Milano, la battaglia di un figlio: "Mio padre, uno scheletro. L’amianto lo ha divorato"

Davide Fabretti: "In tribunale per lui, esposto al pericolo per 35 anni"

Davide Fabretti in una delle ultime foto con il padre

Davide Fabretti in una delle ultime foto con il padre

Milano, 31 dicembre 2019 -  Davide Fabretti torna con la memoria al 5 giugno 2012 quando il padre, in fin di vita, ricevette la visita in ospedale del pm Maurizio Ascione, titolare delle principali inchieste milanesi sulle morti provocate da esposizione all’amianto. "Il magistrato raccolse la sua testimonianza - racconta - furono le ultime parole di mio padre, Fabio, che poi entrò in coma e morì il 7 giugno". Davide sta portando avanti una battaglia per ottenere giustizia, che si scontra anche con burocrazia e tempi lunghi.

Per quanto tempo suo padre è rimasto esposto all’amianto? "In tutto per 35 anni, come ha stabilito una sentenza del 2018 con cui la Corte d’appello di Milano ci ha dato ragione nel ricorso per ottenere da Inps e Inail il pieno riconoscimento della malattia professionale. Mio padre ha lavorato alla base militare di Cordovado, in Friuli-Venezia Giulia, dove era operatore missilistico. Poi ha trascorso la maggior parte della sua vita professionale alla raffineria di Sannazzaro de’ Burgondi. Era addetto alle centraline elettriche e ogni giorno maneggiava cavi e tubi pieni di amianto".

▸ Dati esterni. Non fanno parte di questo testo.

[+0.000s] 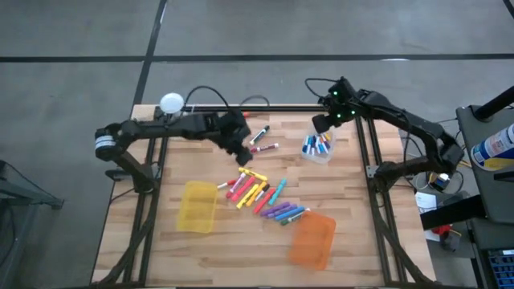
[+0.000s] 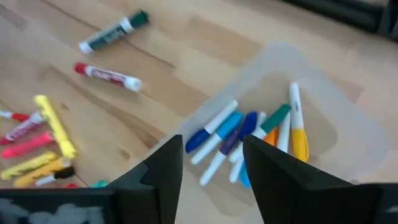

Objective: Pick & Place Markers
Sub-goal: Put the small red highlighter pen into the transparent bin

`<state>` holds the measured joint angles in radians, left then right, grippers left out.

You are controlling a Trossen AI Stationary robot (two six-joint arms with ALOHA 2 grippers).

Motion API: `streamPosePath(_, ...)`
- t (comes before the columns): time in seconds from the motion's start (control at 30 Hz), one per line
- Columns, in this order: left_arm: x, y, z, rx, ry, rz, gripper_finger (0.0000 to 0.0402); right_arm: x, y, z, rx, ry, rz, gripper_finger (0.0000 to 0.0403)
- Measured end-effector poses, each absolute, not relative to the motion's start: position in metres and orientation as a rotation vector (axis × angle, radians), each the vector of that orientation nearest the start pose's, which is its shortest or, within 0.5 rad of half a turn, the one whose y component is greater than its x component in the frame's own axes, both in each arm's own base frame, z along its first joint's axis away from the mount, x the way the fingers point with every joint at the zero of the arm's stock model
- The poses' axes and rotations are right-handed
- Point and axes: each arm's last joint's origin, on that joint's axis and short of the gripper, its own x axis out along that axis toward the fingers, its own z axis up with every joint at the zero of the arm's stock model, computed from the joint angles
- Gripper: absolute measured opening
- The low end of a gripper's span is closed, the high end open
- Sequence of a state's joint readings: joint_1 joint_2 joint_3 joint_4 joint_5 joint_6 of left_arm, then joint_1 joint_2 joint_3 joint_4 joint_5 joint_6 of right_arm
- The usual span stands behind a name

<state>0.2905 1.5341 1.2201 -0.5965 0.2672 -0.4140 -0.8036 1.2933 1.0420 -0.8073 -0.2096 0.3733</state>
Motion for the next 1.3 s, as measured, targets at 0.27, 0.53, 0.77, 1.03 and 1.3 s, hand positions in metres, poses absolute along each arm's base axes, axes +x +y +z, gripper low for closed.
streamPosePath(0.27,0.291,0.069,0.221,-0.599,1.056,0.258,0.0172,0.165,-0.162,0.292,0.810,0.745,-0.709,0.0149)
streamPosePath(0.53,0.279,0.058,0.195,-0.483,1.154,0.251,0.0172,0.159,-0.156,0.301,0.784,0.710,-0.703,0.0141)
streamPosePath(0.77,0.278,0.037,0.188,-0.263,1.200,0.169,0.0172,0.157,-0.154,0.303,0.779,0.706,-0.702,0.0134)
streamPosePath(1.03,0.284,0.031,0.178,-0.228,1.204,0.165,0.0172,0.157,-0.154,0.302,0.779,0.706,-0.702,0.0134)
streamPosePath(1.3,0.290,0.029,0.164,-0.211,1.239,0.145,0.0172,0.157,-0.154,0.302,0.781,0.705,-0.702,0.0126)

Quando si è ammalato di mesotelioma? "Era andato da pochi anni in pensione, si stava godendo la vita. Nel 2012 i medici dell’Humanitas diagnosticarono 18 mesi di vita, e furono 18 mesi esatti, segnati da atroci sofferenze. Mio padre ha perso 35 chili, era ridotto a uno scheletro. Io pregavo perché morisse in fretta e smettesse di soffrire. Quando è morto, all’età di 67 anni, ho deciso di impegnarmi e iniziare una battaglia per avere giustizia".

In che modo? "Ho incontrato persone che sono rimaste esposte per anni nella centrale Eni, dove le bonifiche sono partite in ritardo, cercando di fare fronte comune e offrire loro assistenza. Mi sono mosso nelle aule giudiziarie. A Pavia è in corso una causa civile contro l’Aeronautica, per l’esposizione nella base missilistica finita anche al centro di un’inchiesta della Procura militare di Padova. Nel giro di qualche mese dovrebbe arrivare la sentenza di primo grado a Pavia. I tempi sono lunghi e finora non abbiamo ricevuto alcun risarcimento. Bisogna tenere alta l’attenzione, anche perché nei prossimi anni è previsto un picco di casi di una malattia che ha un periodo di latenza molto lungo".